In the largest terrorist attack in Pakistan in more than a year, a suicide bomber on Sunday detonated his explosives near the border with India following a joint India-Pakistan military ceremony, killing at least 57, including three Pakistani security personnel.
The group claiming responsibility for the attack, a faction of the Tehrik-e-Taliban Pakistan, said it was in retaliation for the Pakistan military’s recent offensive in North Waziristan targeting TTP bases. The U.S. must help shore up Pakistan in its fight against TTP militants, and, at the same time, encourage Islamabad to take the same tough stance toward Pakistan-based militants that attack India and Afghanistan.
The suicide bomber detonated his explosives in a parking area where Pakistani tourists were returning after observing the flag-lowering ceremony, which takes place daily at the Wagah border crossing. Tight security prevented the bomber from entering the ceremony grounds where Indian and Pakistani soldiers had just performed their ritual marches.
The attack is a reminder that Pakistan—a nuclear state with growing nuclear weapons stocks—continues to face formidable terrorist challenges. The Pakistani army started a major offensive against the TTP in June following a terrorist attack on the Karachi airport. The army claims to have killed more than 1,100 terrorists in the last four months, and the number of terrorist attacks in Pakistan has been on a relative decline recently.

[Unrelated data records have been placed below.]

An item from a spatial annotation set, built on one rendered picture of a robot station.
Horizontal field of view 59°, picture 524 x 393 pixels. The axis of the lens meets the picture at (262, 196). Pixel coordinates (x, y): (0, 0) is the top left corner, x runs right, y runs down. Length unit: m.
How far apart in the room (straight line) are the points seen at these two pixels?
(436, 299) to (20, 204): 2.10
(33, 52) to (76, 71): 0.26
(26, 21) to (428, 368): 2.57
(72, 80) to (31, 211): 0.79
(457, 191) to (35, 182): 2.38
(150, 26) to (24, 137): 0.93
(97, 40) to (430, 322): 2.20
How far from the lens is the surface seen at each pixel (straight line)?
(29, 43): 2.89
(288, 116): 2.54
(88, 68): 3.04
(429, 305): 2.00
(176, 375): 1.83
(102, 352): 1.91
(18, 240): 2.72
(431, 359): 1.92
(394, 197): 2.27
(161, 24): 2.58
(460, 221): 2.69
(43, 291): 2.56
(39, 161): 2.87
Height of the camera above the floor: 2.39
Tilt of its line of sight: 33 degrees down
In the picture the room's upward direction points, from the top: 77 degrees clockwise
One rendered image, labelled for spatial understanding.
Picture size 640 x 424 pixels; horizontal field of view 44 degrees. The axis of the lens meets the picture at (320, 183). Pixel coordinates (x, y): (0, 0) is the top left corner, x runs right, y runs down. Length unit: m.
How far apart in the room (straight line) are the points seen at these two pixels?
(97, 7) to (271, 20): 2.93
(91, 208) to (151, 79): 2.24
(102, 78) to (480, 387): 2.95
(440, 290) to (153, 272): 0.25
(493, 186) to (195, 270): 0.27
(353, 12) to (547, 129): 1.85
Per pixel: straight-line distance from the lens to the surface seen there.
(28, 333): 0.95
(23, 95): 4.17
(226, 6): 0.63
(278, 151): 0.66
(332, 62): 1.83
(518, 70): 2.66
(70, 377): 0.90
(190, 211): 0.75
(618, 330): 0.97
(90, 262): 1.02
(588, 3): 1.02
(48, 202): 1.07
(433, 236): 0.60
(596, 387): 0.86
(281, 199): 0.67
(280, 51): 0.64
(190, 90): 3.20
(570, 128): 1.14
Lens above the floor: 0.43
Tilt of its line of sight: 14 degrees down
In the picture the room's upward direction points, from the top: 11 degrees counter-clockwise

Even so, in early September, terrorists attempted to take control of a Pakistani navy frigate, with the intent to use it as a weapon against American naval assets in the Indian Ocean. The Pakistani authorities successfully thwarted the terrorists’ plans, but the attempted attack shows the Pakistani navy is vulnerable to terrorist infiltration.
Pakistan turns a blind eye to—and even supports in some cases—terrorist groups that attack India and Afghanistan, such as the Lashkar-e-Taiba, which was responsible for the 2008 Mumbai attacks, and the Haqqani Network, which was responsible for several attacks in Afghanistan that have killed Afghans and coalition forces alike.

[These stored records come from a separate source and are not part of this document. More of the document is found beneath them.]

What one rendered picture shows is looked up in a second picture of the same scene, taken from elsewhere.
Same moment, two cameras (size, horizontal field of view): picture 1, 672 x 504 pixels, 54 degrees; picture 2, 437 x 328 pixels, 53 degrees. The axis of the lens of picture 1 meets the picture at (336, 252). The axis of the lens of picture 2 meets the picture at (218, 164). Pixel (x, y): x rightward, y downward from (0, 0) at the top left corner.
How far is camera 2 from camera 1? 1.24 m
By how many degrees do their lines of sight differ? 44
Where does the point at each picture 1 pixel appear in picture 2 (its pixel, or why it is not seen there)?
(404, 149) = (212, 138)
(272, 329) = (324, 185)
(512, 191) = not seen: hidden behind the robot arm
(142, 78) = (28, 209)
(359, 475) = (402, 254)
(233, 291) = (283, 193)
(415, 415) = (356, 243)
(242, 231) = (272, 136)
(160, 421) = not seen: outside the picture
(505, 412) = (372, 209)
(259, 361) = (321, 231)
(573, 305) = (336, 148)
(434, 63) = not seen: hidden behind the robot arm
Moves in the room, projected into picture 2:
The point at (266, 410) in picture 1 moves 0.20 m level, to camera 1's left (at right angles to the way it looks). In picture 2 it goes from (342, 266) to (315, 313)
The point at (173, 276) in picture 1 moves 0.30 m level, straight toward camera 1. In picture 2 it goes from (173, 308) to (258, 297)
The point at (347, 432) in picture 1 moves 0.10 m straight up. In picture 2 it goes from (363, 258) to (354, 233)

The TTP has links to both the LeT and Haqqani network, as well as al-Qaida, and exploits Pakistan’s permissive policies toward other terrorist groups to conduct its own anti-government attacks.
Narendra Modi, India’s prime minister, strongly condemned the Wagah attack, calling it a “dastardly act.” India’s new Bharatiya Janata Party leadership worries about terrorism leading to further instability in Pakistan, but its tough stance regarding terrorism conducted by Pakistan-based groups in India has led to a stalling of bilateral dialogue.
A resumption of bilateral talks between New Delhi and Islamabad would benefit the people of both countries. In particular, it would allow the Pakistani military to shift its focus from its eastern border with India to combating internal terrorism challenges. Doing so would require Pakistan to demonstrate its commitment to combating all terrorist groups that operate from its soil, including those that attack India.
Although the Pakistan Army leadership often cites India as a strategic threat to Pakistan, attacks such as the one in Wagah on Sunday show that the gravest threat to Pakistan’s future comes from within its own borders.